What you should do =
Restate word for word the lines in the listing below, starting at the line containing "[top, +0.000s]" and ending at the line containing "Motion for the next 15", both included; leave out the rest.

Material for the task =

»»

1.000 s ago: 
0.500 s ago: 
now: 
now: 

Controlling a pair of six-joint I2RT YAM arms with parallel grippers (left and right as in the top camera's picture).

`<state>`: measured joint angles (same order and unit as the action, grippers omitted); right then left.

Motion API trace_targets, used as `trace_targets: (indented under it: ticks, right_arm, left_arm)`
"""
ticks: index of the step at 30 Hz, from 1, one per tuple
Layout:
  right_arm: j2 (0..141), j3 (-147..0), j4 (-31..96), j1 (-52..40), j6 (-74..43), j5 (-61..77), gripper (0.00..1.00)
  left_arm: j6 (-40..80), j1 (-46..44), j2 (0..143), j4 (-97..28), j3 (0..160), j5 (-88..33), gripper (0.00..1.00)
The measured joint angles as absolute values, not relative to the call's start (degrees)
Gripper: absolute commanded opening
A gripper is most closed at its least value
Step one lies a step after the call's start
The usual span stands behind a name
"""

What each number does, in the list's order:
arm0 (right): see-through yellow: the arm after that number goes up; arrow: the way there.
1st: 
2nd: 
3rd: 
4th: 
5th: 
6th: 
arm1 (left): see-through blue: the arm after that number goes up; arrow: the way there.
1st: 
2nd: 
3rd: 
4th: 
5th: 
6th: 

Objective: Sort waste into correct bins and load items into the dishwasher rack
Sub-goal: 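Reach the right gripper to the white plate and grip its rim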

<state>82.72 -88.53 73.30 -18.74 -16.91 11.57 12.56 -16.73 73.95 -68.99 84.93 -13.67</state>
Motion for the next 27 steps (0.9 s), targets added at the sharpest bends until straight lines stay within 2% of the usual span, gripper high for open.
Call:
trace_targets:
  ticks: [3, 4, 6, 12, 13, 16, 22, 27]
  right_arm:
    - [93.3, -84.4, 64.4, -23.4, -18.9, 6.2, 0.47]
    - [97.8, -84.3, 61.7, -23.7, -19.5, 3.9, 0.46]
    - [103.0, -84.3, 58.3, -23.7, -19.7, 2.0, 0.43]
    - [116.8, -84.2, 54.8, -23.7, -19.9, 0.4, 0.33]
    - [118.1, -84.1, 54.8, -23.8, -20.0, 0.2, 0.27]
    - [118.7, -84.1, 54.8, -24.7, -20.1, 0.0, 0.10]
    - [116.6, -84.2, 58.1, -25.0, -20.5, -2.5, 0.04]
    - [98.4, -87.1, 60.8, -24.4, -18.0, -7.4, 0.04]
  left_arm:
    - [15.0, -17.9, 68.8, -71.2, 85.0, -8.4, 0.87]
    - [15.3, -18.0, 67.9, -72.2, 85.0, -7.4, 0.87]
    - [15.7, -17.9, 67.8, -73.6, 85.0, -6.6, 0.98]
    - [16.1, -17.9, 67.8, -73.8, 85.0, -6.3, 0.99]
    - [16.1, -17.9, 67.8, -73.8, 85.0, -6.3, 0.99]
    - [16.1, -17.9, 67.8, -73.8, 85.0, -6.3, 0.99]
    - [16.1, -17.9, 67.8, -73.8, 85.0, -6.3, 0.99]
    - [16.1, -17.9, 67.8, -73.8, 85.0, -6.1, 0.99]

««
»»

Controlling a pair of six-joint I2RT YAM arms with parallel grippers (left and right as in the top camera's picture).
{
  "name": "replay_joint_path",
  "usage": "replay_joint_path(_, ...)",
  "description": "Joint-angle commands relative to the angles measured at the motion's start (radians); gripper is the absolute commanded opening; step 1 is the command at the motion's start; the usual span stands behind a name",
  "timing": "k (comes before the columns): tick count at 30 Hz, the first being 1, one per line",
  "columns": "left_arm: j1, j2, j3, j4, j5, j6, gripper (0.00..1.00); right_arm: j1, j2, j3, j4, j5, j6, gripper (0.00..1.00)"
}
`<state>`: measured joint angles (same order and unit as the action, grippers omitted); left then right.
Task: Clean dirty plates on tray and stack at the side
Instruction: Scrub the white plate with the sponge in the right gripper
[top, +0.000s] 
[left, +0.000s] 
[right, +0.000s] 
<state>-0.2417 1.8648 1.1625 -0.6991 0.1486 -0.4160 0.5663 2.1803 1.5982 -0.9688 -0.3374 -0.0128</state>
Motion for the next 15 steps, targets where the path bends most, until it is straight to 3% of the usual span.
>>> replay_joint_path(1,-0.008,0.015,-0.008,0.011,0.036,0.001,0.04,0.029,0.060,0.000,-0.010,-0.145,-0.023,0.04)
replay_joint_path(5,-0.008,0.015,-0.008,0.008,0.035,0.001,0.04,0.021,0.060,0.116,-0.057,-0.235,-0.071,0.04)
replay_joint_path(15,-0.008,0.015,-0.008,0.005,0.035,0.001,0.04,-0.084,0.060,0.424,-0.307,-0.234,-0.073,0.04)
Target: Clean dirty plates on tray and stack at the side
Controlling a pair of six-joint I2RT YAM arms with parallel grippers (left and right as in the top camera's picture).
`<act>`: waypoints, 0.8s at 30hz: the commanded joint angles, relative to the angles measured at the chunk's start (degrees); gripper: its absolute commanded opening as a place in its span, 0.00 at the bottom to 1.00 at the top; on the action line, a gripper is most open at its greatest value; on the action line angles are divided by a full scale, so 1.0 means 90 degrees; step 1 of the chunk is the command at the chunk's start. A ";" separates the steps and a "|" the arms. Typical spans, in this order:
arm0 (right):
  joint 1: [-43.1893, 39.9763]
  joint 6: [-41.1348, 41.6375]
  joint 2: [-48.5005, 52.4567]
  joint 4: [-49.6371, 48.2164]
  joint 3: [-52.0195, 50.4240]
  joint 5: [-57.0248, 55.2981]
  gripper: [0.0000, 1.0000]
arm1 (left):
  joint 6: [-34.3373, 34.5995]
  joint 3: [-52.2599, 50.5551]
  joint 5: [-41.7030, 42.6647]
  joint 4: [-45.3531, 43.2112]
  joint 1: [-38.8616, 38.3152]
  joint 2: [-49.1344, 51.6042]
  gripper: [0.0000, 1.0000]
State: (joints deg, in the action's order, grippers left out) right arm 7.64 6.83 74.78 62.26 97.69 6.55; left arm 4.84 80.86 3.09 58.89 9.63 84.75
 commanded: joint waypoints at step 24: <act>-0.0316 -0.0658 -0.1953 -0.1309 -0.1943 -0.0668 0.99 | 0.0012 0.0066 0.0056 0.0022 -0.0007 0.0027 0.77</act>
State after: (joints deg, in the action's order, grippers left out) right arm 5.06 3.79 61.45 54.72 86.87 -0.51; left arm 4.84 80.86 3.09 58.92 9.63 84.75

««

Answer to the exercise =
[top, +0.000s] 
[left, +0.000s] 
[right, +0.000s] 
<state>-0.2417 1.8648 1.1625 -0.6991 0.1486 -0.4160 0.5663 2.1803 1.5982 -0.9688 -0.3374 -0.0128</state>
Motion for the next 15 steps, targets where the path bends most, until it is straight to 3% of the usual span.

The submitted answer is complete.